An Overview on White Chicken Chili
Before diving into storage, let’s quickly go over what defines this soup. Authentic white chicken chili combines tender pieces of chicken breast with cannellini or great northern beans in a thick, creamy broth.
Onions, garlic, chicken broth and green chilies create an aromatic base. Spices like cumin, oregano, coriander and chili powder add warmth, while lime juice provides brightness. The crowning finish is a swirl of sour cream or cream cheese when serving, which contributes to its distinctive creamy texture.

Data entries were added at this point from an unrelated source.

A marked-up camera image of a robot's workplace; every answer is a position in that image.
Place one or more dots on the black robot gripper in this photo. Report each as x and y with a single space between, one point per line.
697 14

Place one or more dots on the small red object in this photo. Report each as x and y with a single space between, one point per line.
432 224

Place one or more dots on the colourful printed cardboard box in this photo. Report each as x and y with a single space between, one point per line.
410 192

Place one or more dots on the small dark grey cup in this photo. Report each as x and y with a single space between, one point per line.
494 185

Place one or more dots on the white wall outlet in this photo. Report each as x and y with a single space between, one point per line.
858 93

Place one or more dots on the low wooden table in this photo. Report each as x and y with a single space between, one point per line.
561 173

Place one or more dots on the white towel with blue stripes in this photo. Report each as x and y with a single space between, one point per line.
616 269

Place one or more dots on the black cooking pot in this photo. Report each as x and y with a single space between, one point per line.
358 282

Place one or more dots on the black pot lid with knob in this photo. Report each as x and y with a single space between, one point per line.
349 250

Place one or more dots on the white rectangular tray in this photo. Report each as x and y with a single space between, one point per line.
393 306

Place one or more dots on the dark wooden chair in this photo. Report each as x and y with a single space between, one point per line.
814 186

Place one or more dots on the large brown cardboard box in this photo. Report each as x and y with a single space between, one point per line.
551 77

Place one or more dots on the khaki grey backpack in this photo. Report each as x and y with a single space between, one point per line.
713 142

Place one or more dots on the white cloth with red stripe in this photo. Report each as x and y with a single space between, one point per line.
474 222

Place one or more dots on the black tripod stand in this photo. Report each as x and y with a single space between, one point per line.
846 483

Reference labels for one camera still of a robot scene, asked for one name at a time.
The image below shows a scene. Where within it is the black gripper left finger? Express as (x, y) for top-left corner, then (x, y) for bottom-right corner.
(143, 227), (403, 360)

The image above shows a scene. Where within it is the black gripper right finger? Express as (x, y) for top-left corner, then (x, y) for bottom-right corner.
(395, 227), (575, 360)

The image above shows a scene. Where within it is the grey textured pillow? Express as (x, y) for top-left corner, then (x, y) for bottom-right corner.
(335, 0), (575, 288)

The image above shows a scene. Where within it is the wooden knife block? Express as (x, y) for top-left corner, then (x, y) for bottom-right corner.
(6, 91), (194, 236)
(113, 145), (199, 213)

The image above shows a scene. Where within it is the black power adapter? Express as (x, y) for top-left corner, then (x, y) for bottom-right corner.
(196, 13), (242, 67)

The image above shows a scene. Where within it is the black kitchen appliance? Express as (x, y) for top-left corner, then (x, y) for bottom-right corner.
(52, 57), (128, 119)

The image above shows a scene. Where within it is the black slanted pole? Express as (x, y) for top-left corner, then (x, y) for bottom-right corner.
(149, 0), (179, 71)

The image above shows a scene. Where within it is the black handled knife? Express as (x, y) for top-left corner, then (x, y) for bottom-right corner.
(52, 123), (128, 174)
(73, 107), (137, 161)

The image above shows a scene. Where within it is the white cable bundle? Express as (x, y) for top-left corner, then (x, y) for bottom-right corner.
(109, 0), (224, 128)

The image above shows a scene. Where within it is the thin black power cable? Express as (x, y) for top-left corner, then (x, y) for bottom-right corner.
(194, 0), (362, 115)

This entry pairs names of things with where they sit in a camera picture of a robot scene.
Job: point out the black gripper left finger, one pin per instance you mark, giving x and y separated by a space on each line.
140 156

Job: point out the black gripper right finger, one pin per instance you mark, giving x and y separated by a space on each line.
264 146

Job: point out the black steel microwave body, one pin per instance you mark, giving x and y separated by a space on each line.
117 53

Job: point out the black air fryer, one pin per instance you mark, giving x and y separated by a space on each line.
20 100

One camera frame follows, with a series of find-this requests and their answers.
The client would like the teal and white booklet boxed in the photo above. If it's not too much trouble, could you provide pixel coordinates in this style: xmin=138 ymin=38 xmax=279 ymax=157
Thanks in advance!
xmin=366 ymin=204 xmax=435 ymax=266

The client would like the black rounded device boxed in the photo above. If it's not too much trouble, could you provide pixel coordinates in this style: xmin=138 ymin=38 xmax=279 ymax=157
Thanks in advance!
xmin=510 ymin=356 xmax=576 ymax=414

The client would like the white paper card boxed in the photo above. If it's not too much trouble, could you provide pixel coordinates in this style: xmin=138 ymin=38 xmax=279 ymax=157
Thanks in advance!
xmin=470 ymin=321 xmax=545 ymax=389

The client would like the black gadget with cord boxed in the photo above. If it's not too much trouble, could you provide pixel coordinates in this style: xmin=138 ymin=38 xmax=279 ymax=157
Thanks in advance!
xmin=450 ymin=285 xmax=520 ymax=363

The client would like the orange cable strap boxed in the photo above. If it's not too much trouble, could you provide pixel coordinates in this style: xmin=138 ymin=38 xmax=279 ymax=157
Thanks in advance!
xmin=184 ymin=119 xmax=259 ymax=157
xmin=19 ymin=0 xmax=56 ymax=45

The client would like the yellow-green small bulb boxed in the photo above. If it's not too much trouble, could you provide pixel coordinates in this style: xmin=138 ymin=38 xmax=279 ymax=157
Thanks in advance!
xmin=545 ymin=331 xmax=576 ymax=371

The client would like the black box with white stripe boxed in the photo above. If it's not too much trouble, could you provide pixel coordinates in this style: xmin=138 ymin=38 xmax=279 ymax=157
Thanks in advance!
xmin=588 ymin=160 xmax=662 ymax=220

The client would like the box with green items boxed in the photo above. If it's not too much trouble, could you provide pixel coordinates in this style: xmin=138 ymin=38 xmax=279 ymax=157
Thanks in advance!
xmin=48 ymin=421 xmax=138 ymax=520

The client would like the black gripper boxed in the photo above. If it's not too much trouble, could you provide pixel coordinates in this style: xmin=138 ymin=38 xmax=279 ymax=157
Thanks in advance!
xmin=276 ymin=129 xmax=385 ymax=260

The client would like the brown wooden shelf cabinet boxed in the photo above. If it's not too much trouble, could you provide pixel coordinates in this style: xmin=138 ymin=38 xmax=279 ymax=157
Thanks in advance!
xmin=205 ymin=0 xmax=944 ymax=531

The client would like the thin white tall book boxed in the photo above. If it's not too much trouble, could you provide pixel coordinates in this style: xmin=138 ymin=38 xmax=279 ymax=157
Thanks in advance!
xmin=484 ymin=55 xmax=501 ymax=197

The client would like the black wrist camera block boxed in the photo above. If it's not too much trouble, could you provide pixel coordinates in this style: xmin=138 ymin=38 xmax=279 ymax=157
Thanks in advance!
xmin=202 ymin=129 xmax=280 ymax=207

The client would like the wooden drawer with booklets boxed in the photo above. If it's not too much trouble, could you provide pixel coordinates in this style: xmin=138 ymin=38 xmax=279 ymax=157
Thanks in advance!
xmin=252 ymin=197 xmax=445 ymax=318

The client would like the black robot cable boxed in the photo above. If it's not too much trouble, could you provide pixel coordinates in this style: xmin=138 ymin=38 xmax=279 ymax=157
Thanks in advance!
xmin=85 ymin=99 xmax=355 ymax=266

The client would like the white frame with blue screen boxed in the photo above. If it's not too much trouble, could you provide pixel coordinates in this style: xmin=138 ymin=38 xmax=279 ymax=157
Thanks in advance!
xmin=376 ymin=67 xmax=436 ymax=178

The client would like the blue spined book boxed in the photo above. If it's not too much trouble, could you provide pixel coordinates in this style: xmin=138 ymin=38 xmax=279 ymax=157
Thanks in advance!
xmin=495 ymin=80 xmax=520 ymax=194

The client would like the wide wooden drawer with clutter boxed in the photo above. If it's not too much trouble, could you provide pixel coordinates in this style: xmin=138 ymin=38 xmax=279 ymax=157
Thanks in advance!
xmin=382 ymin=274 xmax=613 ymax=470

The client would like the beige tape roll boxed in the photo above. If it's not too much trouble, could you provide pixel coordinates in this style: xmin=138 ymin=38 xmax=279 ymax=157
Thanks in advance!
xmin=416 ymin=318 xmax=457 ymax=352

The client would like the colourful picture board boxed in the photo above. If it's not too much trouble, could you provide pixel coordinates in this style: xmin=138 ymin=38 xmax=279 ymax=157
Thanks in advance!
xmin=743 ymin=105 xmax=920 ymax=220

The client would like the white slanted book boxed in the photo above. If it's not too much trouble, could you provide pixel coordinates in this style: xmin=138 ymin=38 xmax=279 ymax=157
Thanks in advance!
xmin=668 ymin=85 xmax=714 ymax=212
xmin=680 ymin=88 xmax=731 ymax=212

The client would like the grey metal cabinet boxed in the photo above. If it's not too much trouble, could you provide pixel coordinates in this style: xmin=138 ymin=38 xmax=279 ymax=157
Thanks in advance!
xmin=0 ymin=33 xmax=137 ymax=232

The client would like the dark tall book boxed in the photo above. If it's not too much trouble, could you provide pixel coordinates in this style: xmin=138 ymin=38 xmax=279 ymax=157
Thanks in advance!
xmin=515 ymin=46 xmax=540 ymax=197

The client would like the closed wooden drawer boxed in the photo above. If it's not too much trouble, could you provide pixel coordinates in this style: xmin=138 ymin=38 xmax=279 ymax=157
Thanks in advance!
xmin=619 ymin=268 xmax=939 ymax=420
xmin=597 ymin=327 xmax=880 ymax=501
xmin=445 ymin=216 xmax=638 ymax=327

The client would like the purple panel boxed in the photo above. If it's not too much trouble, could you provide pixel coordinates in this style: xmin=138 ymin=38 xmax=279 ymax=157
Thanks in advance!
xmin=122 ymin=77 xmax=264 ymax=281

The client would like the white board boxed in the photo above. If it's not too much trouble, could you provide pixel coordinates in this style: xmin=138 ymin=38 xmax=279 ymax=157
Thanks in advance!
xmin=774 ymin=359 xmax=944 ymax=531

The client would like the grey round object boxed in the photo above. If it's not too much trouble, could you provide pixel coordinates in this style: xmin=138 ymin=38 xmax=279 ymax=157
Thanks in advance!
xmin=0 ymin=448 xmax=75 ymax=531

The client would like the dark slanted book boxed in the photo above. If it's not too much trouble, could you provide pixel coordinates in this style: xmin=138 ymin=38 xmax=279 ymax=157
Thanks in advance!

An excellent recipe can be found on What’s Gaby Cooking, which uses minimal ingredients to create maximum flavor. Their version combines sautéed onions, garlic, broth, beans, spices, chicken, corn and lime juice, finished with sour cream.
So now that we know what comprises a tasty white chicken chili, let’s talk about how to store those leftovers safely.
Proper Storage for Optimal Freshness
Like any cooked dish containing animal protein and dairy, proper storage of white chicken chili is critical for food safety and quality. Follow these tips for keeping it fresh longer:
Quick Cooling
- Allow chili to cool at room temperature for 1-2 hours before refrigerating.
- Transfer to shallow containers or spread out in a baking dish to quicken cooling.
- You can place it over an ice bath or use a fan to speed up cooling.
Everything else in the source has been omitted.